╭─ Supplied material

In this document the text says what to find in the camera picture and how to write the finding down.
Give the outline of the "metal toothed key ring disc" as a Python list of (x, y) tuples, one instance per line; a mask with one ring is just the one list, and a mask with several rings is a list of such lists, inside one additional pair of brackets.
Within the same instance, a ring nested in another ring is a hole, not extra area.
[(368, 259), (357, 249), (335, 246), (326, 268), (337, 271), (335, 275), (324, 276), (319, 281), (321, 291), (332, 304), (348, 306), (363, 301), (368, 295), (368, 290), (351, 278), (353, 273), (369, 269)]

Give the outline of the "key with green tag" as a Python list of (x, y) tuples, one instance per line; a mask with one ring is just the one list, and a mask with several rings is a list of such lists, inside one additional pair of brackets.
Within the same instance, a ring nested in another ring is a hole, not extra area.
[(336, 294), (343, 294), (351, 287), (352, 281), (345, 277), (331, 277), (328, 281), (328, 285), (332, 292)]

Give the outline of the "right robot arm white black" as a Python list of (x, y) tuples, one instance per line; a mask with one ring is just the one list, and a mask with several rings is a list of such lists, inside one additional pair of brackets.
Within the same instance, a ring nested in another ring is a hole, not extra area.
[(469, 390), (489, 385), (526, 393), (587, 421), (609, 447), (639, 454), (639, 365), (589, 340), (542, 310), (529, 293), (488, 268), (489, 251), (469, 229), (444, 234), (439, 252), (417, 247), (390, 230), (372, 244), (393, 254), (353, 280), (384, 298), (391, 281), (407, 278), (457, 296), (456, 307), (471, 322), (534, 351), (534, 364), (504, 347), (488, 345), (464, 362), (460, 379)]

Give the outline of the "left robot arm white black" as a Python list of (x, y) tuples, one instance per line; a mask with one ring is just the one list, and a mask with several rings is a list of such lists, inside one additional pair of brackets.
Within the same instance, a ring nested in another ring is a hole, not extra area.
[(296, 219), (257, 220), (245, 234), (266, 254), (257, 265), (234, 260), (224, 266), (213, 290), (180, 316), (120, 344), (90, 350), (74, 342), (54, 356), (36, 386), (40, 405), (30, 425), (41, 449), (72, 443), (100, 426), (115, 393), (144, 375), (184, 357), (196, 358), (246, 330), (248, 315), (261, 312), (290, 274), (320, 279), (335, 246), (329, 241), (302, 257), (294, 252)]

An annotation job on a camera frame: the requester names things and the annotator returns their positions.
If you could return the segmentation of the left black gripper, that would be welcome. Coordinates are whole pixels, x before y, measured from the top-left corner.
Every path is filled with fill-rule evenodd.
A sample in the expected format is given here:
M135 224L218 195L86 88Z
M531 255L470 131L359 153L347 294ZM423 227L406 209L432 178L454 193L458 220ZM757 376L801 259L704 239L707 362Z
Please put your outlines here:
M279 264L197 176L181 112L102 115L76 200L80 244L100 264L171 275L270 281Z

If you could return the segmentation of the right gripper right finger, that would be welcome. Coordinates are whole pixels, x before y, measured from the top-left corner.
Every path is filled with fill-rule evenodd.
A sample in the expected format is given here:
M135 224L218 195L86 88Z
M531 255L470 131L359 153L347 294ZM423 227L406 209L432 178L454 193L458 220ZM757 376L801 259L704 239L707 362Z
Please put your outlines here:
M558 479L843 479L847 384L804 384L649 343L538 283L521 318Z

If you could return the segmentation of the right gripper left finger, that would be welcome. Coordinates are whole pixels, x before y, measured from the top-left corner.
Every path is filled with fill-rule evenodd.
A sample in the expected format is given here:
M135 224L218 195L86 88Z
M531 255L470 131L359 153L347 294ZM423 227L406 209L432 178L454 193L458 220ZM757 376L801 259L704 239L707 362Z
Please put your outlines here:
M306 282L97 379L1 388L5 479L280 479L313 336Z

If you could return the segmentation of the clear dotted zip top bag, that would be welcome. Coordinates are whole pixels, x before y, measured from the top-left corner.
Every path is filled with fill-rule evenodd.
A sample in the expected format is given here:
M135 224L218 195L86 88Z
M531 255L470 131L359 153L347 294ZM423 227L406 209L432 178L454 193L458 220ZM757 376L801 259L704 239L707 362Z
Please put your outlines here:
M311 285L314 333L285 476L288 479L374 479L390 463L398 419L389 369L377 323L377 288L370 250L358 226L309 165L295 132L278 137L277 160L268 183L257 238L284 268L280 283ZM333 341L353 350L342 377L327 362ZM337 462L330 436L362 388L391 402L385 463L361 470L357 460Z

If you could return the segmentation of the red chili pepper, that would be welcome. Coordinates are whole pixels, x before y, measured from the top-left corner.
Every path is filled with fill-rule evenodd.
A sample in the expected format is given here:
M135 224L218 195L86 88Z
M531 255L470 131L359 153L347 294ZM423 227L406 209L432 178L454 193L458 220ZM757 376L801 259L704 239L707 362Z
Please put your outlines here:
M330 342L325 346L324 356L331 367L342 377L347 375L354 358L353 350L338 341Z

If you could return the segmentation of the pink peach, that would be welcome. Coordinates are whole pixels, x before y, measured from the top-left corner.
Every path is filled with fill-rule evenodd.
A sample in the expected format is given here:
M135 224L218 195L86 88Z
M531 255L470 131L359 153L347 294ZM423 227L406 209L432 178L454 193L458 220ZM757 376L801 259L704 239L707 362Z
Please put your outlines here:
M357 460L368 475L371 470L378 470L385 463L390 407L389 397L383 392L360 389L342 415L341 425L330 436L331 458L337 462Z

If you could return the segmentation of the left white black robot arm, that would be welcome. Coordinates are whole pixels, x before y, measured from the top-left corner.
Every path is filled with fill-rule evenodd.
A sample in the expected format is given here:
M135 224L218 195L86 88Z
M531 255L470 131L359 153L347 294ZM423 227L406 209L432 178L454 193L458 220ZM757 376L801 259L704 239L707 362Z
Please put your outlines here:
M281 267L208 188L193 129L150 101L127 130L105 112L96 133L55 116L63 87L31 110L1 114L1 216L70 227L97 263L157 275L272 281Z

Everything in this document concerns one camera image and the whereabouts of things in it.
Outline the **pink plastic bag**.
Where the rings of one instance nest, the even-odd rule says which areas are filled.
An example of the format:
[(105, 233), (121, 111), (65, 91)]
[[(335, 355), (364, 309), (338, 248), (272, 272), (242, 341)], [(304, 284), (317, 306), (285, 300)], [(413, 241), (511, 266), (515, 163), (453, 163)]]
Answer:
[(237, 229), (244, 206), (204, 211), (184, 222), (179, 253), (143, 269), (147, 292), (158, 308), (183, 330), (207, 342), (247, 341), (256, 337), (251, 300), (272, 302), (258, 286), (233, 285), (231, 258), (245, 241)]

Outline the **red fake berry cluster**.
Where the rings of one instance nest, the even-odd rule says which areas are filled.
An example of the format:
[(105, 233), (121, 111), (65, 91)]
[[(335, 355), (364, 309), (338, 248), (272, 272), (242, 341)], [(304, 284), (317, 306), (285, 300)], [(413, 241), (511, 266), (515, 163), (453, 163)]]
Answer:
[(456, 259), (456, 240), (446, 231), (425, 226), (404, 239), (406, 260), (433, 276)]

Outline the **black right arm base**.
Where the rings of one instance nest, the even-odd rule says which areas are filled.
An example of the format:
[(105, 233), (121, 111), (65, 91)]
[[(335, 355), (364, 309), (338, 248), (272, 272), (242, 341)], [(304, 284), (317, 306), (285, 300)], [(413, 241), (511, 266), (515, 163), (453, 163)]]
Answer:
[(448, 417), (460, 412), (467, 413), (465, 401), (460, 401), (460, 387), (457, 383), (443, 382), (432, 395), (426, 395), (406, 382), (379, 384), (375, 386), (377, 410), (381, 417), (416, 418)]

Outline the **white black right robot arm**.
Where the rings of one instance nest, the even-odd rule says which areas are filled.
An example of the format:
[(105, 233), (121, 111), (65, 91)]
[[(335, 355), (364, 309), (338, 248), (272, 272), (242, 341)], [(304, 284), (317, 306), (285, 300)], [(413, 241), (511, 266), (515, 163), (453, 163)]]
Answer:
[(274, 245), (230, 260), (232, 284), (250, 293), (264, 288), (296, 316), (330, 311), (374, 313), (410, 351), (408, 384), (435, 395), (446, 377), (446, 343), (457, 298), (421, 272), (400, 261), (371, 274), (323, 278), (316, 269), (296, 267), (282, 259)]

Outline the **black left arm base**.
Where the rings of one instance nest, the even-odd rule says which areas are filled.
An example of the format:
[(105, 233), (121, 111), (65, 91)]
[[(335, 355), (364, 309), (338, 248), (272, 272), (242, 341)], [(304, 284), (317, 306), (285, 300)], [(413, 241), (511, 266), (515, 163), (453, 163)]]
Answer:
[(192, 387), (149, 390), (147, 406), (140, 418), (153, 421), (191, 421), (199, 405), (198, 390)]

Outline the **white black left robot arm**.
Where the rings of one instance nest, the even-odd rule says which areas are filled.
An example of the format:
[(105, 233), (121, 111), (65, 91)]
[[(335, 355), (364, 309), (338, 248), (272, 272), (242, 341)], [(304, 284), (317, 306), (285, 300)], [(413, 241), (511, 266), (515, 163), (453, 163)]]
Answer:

╰─

> [Work required]: Which lines of the records above contain the word "pink"? Show each of them.

> [Answer space]:
If you could return the segmentation of the pink peach, that would be welcome. Coordinates are whole pixels, x before y, measured from the top-left corner.
Outline the **pink plastic bag**.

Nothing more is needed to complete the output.